Recorded data
--- --- ---
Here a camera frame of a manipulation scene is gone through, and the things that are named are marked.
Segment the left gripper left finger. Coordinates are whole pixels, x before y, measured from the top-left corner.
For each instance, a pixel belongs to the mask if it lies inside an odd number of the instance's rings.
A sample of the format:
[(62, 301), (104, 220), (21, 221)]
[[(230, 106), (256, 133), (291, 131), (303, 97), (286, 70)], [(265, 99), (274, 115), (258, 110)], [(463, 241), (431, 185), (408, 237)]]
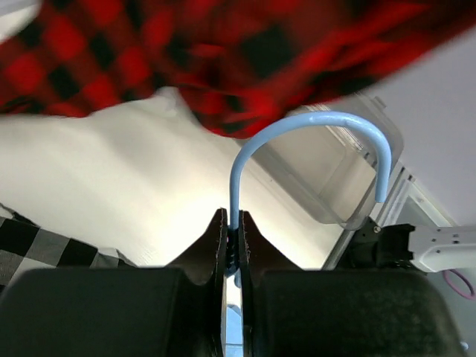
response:
[(26, 271), (1, 295), (1, 354), (222, 356), (227, 221), (160, 268)]

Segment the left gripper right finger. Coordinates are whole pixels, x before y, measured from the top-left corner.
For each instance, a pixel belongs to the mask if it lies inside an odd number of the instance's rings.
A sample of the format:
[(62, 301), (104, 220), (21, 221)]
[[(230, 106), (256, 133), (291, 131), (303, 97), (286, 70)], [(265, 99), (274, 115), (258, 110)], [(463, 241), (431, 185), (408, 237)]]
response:
[(240, 214), (245, 356), (464, 356), (439, 292), (414, 265), (409, 224), (368, 221), (333, 270), (298, 267)]

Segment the black white plaid shirt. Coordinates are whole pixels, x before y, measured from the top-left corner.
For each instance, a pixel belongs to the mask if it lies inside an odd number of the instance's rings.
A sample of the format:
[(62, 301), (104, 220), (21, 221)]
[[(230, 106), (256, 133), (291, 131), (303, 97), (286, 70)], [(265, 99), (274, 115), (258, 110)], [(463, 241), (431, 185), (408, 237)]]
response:
[(134, 263), (116, 248), (98, 248), (47, 231), (1, 206), (1, 289), (28, 270), (75, 266), (117, 268)]

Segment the blue wire hanger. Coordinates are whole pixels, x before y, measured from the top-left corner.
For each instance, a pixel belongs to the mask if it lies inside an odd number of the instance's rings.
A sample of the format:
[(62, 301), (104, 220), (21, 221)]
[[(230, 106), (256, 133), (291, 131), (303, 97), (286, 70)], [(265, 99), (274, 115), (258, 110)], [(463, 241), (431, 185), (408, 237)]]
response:
[(231, 167), (229, 179), (229, 224), (226, 248), (225, 277), (234, 276), (239, 270), (238, 230), (239, 194), (242, 171), (252, 155), (270, 140), (287, 132), (308, 126), (337, 126), (353, 129), (366, 136), (373, 144), (377, 156), (375, 201), (386, 200), (390, 179), (392, 152), (385, 134), (370, 121), (344, 112), (307, 112), (283, 118), (259, 131), (244, 144)]

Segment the red black plaid shirt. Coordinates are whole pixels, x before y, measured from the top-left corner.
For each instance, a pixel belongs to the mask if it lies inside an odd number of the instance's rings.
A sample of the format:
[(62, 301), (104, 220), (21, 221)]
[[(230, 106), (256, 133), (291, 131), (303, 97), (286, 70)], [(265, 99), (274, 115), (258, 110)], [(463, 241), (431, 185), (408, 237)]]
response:
[(172, 86), (249, 138), (474, 26), (473, 1), (44, 1), (1, 44), (1, 113), (85, 117)]

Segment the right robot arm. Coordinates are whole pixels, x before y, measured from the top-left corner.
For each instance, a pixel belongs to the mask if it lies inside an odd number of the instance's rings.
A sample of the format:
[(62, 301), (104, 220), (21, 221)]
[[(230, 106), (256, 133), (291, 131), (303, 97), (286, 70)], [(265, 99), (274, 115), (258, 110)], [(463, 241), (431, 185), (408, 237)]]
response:
[(406, 269), (436, 273), (475, 267), (475, 226), (378, 226), (367, 219), (344, 250), (337, 268)]
--- --- ---
- YOUR INSTRUCTIONS
Return all records exactly; no pictures.

- EXERCISE RESPONSE
Here a camera frame of a manipulation scene is gone through, and the things that are named are marked.
Segment the left gripper left finger. Coordinates are whole pixels, x before y, measured from the top-left corner.
For each instance, a pixel belongs to the mask if it lies inside an odd number of the instance's rings.
A sample of the format:
[(62, 301), (104, 220), (21, 221)]
[[(230, 106), (256, 133), (291, 131), (303, 97), (286, 70)], [(265, 99), (274, 115), (258, 110)], [(463, 241), (431, 185), (408, 237)]]
response:
[(26, 271), (1, 295), (1, 354), (222, 356), (227, 221), (160, 268)]

Segment the left gripper right finger. Coordinates are whole pixels, x before y, measured from the top-left corner.
For each instance, a pixel belongs to the mask if it lies inside an odd number of the instance's rings.
A sample of the format:
[(62, 301), (104, 220), (21, 221)]
[[(230, 106), (256, 133), (291, 131), (303, 97), (286, 70)], [(265, 99), (274, 115), (258, 110)], [(463, 241), (431, 185), (408, 237)]]
response:
[(240, 214), (245, 356), (464, 356), (439, 292), (414, 265), (409, 224), (368, 221), (333, 270), (298, 267)]

Segment the black white plaid shirt. Coordinates are whole pixels, x before y, measured from the top-left corner.
For each instance, a pixel belongs to the mask if it lies inside an odd number of the instance's rings.
A sample of the format:
[(62, 301), (104, 220), (21, 221)]
[[(230, 106), (256, 133), (291, 131), (303, 97), (286, 70)], [(265, 99), (274, 115), (258, 110)], [(463, 241), (431, 185), (408, 237)]]
response:
[(134, 263), (116, 248), (98, 248), (47, 231), (1, 206), (1, 289), (28, 270), (75, 266), (117, 268)]

Segment the blue wire hanger. Coordinates are whole pixels, x before y, measured from the top-left corner.
For each instance, a pixel belongs to the mask if it lies inside an odd number of the instance's rings.
A sample of the format:
[(62, 301), (104, 220), (21, 221)]
[[(230, 106), (256, 133), (291, 131), (303, 97), (286, 70)], [(265, 99), (274, 115), (258, 110)], [(463, 241), (431, 185), (408, 237)]]
response:
[(231, 167), (229, 179), (229, 224), (226, 248), (225, 277), (234, 276), (239, 270), (238, 230), (239, 194), (242, 171), (252, 155), (270, 140), (287, 132), (308, 126), (337, 126), (353, 129), (366, 136), (373, 144), (377, 156), (375, 201), (386, 200), (390, 179), (392, 152), (385, 134), (370, 121), (344, 112), (307, 112), (283, 118), (259, 131), (244, 144)]

Segment the red black plaid shirt. Coordinates are whole pixels, x before y, measured from the top-left corner.
For each instance, a pixel belongs to the mask if it lies inside an odd number of the instance's rings.
A sample of the format:
[(62, 301), (104, 220), (21, 221)]
[[(230, 106), (256, 133), (291, 131), (303, 97), (286, 70)], [(265, 99), (274, 115), (258, 110)], [(463, 241), (431, 185), (408, 237)]]
response:
[(172, 86), (249, 138), (474, 26), (473, 1), (44, 1), (1, 44), (1, 113), (85, 117)]

Segment the right robot arm. Coordinates are whole pixels, x before y, measured from the top-left corner.
For each instance, a pixel belongs to the mask if it lies inside an odd number of the instance's rings.
A sample of the format:
[(62, 301), (104, 220), (21, 221)]
[[(230, 106), (256, 133), (291, 131), (303, 97), (286, 70)], [(265, 99), (274, 115), (258, 110)], [(463, 241), (431, 185), (408, 237)]]
response:
[(406, 269), (436, 273), (475, 267), (475, 226), (378, 226), (367, 219), (344, 250), (337, 268)]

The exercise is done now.